Тем не менее, подобное самоуничтожение было вплетено в саму фанасиотскую доктрину и становилось естественным для тех, у кого хватало мужества сделать последний, логически вытекающий из нее шаг. Если мир ощущений есть не более чем порождение Скотоса, то разве не логично будет взять и вытащить свою драгоценную и бессмертную душу из гниющего болота зла?
Фостий немного неуверенно повернулся к Оливрии:
— Каким бы он ни был святым, я не собираюсь ему подражать. Пусть мир не столь хорош, каким он мог быть, но покидать его таким способом мне противно как… даже не знаю… как если бы я убежал с поля битвы, где сражаются со злом, а не присоединился бы к сражающимся.
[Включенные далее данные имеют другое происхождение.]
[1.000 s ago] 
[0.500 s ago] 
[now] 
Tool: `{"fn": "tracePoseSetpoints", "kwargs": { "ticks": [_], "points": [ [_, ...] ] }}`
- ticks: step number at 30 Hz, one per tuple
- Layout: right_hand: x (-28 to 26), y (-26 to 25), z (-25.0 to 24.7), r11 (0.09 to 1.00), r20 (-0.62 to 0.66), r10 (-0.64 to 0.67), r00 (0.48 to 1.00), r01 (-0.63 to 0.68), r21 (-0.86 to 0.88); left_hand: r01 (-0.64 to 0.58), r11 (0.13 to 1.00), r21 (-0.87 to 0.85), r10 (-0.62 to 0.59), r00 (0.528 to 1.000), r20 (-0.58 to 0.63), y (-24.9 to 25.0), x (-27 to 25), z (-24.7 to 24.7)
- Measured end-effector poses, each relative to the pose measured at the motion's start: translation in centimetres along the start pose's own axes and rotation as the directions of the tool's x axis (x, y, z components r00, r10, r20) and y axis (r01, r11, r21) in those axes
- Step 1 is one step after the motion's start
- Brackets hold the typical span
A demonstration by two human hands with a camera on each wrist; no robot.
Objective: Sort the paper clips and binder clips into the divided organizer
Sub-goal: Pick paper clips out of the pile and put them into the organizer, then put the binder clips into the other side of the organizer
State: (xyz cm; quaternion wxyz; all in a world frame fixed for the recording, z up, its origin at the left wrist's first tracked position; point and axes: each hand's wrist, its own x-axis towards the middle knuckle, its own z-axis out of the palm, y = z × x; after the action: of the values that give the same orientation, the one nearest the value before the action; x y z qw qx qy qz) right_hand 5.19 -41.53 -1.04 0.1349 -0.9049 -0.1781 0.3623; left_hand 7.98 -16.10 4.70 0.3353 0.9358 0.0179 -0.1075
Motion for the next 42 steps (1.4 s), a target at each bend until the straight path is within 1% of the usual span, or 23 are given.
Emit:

— Да, но тело само по себе есть зло, мальчик, — произнес Страбон. Выходит, он все-таки не спал. — Поэтому любое сражение с ним обречено на поражение. — Его глаза вновь закрылись.
— Многие согласились бы с тем, что в твоих словах много правды, Фостий, — тихо сказала Оливрия. — Я тебе уже говорила прежде, что у меня не хватит храбрости поступить так, как поступил Страбон. Но я подумала, что тебе следует увидеть его, чтобы возрадоваться и восхититься тем, на какие подвиги способна душа.
— Да, я его увидел, и это воистину чудо, — согласился Фостий. — Но есть ли здесь чему радоваться? В этом я не уверен.
Оливрия бросила на него суровый взгляд. Если бы она стояла, то наверняка уперла бы руки в бока, но сейчас лишь возмущенно выдохнула:
— Даже та догма, с которой ты вырос, оставляет место для аскетизма и умерщвления плоти.
— Верно. Когда кое-кто слишком любит этот мир, появятся толстые самодовольные священники, не имеющие права так называться. Но сейчас, увидев Страбона, я понял, что этот мир можно любить и недостаточно сильно. — Его голос упал до шепота, потому что Фостий не желал потревожить спящие мощи. На сей раз Страбон не отозвался.
Фостий с удивлением прислушался к собственным словам. «Я говорю совсем как отец», — подумал он. Сколько раз за свою жизнь во дворце он наблюдал и прислушивался к тому, как Крисп выруливает корабль империи на середину между схемами, которые могли привести к впечатляющему успеху или к еще более впечатляющему провалу? Сколько раз он презрительно фыркал, мысленно упрекая отца за подобную умеренность?
— То, что он делает, влияет только на него самого, — сказал Оливрия, — и обязательно подарит ему вечное блаженство в слиянии с Фосом.
— И это верно, — согласился Фостий. — То, что он делает с собой, затрагивает только его. Но если, скажем, один мужчина и одна женщина из четырех решат пройти светлый путь по его стопам, то это весьма повлияет на тех, кто отклонит подобный выбор. А к выбору Страбона, если я правильно понимаю, доктрина фанасиотов относится весьма благосклонно.
— Для тех, кому хватает силы духа последовать его примеру — да, — ответила Оливрия. Фостий перевел взгляд на Страбона, потом вновь на Оливрию и попытался представить ее обглоданное истощением лицо и ее ныне ясные глаза, бессмысленно и слепо шевелящиеся в глазницах. Он никогда не отличался яркостью воображения и зачастую считал это своим недостатком. Теперь же эта особенность показалась ему благословением.
Страбон закашлялся и проснулся. Он пытался что-то сказать, но кашель глубокий и хриплый, сотрясавший весь мешок с костями, в который он превратился, — не проходил.